Access the Monitoring and Profiling Data - Amazon SageMaker

Access the Monitoring and Profiling Data

The SMDebug TrainingJob class reads data from the S3 bucket where the system and framework metrics are saved.

To set up a TrainingJob object and retrieve profiling event files of a training job

from smdebug.profiler.analysis.notebook_utils.training_job import TrainingJob tj = TrainingJob(training_job_name, region)

You need to specify the training_job_name and region parameters to log to a training job. There are two ways to specify the training job information:

  • Use the SageMaker Python SDK while the estimator is still attached to the training job.

    import sagemaker training_job_name=estimator.latest_training_job.job_name region=sagemaker.Session().boto_region_name
  • Pass strings directly.

    training_job_name="your-training-job-name-YYYY-MM-DD-HH-MM-SS-SSS" region="us-west-2"

By default, SageMaker Debugger collects system metrics to monitor hardware resource utilization and system bottlenecks.

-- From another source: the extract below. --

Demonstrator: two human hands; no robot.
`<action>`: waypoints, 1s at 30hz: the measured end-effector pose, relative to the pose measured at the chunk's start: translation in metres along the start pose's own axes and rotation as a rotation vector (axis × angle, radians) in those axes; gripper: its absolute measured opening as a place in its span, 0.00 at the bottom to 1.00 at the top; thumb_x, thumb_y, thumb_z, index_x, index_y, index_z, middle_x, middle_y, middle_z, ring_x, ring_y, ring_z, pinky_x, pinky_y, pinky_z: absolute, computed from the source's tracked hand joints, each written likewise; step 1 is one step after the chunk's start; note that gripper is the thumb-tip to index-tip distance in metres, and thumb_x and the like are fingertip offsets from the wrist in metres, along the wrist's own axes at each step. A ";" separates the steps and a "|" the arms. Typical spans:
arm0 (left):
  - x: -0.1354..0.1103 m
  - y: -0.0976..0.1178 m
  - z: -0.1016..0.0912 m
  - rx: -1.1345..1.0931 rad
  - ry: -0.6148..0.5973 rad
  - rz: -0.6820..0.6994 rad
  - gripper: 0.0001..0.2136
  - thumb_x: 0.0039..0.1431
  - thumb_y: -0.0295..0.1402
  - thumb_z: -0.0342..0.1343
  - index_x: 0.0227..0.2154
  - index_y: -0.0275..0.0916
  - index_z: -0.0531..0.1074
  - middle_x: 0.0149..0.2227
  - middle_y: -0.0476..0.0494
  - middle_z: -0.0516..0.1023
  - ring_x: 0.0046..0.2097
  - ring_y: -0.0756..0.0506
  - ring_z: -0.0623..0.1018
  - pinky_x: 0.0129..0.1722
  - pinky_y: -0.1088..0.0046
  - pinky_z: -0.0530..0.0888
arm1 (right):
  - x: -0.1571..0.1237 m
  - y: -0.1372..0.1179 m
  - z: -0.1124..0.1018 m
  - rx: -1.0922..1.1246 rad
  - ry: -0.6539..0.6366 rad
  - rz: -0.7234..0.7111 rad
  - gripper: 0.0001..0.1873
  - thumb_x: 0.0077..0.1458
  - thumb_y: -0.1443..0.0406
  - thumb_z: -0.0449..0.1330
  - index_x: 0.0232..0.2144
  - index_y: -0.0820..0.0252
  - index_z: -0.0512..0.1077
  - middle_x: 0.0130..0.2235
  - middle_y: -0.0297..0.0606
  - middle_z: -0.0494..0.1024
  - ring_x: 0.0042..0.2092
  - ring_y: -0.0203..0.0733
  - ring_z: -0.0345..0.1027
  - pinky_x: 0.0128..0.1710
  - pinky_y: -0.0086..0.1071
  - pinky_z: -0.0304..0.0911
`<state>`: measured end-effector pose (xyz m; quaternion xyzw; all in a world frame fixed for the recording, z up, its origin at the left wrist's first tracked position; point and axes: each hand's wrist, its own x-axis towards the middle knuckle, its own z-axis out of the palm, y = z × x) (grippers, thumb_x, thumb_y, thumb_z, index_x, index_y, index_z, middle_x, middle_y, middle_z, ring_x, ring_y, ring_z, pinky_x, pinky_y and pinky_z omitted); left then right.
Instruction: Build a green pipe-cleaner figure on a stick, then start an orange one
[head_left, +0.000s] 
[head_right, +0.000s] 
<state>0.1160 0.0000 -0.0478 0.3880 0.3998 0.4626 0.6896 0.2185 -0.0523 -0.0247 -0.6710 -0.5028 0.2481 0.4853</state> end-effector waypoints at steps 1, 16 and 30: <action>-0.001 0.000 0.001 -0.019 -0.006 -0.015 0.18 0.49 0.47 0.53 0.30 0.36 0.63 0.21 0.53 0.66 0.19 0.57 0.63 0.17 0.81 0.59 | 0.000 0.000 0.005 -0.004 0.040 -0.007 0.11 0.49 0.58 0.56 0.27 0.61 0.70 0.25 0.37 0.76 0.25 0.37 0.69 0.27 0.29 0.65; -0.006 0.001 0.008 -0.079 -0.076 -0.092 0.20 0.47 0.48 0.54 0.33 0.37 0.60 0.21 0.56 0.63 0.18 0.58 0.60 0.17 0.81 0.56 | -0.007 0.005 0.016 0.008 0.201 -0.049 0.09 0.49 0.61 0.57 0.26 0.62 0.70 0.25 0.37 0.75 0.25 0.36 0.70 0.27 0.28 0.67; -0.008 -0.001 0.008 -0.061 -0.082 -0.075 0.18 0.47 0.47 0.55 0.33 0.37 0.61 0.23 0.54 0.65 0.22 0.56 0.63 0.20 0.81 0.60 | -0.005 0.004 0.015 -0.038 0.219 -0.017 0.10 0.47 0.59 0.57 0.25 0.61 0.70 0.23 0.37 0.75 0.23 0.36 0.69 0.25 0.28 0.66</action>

Running the following functions, you might receive error messages regarding unavailability of framework metrics. To retrieve framework profiling data and gain insights into framework operations, you must enable framework profiling.

To retrieve a description of the training job description and the S3 bucket URI where the metric data are saved

tj.describe_training_job() tj.get_config_and_profiler_s3_output_path()

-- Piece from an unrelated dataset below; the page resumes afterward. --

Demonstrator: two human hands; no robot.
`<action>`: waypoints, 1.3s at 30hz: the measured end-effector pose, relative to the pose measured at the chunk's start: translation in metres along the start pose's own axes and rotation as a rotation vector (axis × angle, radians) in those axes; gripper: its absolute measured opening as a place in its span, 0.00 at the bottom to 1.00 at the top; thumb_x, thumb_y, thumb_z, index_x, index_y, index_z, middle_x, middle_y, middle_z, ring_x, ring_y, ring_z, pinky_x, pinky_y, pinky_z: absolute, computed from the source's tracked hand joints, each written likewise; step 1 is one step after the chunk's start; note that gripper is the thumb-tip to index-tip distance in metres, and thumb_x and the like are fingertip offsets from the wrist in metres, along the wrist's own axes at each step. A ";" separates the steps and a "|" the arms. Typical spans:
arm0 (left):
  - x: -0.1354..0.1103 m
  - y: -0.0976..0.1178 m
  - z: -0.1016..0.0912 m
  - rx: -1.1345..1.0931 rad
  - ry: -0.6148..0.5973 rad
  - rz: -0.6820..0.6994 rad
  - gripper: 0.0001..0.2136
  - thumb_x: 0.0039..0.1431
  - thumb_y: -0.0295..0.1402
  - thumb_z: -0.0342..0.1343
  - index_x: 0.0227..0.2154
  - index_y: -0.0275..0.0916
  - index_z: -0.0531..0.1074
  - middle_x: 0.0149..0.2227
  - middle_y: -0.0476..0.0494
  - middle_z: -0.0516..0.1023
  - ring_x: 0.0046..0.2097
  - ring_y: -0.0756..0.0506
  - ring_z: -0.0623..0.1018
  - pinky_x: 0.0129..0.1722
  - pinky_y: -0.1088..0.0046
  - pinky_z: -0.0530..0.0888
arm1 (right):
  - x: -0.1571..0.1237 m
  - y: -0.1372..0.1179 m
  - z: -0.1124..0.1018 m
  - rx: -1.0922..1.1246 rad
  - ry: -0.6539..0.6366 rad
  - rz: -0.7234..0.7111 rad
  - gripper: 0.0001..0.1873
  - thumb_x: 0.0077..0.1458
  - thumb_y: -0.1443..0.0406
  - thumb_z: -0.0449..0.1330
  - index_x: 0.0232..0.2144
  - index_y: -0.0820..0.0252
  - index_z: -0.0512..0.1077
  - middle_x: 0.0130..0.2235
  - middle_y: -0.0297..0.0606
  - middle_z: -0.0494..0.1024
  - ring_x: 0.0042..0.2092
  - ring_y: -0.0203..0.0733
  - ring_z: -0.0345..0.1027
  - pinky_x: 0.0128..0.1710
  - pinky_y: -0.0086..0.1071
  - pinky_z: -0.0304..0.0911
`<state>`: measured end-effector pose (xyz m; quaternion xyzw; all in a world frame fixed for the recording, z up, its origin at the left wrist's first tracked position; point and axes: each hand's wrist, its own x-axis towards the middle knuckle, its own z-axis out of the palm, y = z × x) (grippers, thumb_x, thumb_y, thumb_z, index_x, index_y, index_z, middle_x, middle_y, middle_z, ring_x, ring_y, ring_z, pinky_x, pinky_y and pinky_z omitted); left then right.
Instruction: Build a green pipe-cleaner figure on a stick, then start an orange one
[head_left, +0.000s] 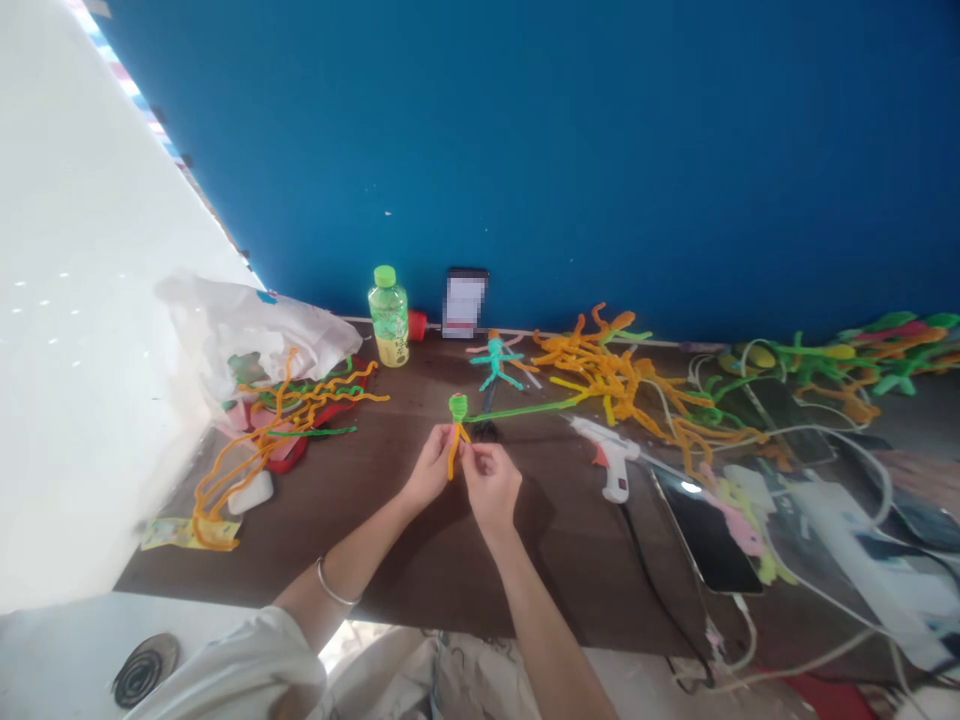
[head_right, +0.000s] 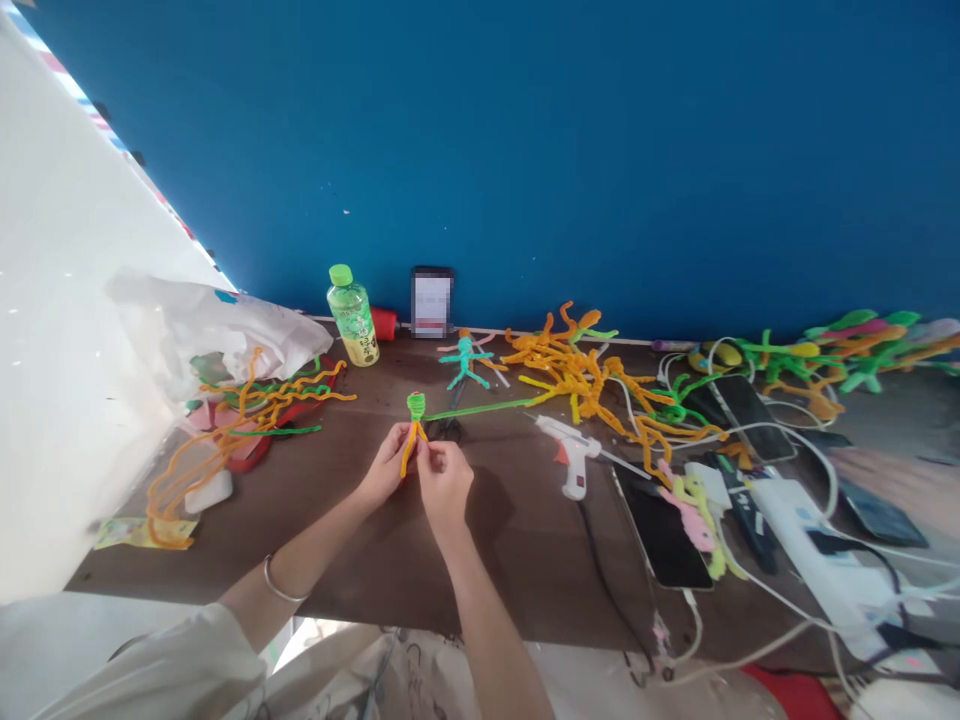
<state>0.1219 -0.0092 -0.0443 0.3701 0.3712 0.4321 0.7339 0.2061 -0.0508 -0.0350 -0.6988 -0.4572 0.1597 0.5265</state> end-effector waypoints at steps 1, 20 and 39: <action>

To check if the system and framework metrics are available from the S3 URI

tj.wait_for_sys_profiling_data_to_be_available() tj.wait_for_framework_profiling_data_to_be_available()

To create system and framework reader objects after the metric data become available

system_metrics_reader = tj.get_systems_metrics_reader() framework_metrics_reader = tj.get_framework_metrics_reader()

To refresh and retrieve the latest training event files

The reader objects have an extended method, refresh_event_file_list(), to retrieve the latest training event files.

system_metrics_reader.refresh_event_file_list() framework_metrics_reader.refresh_event_file_list()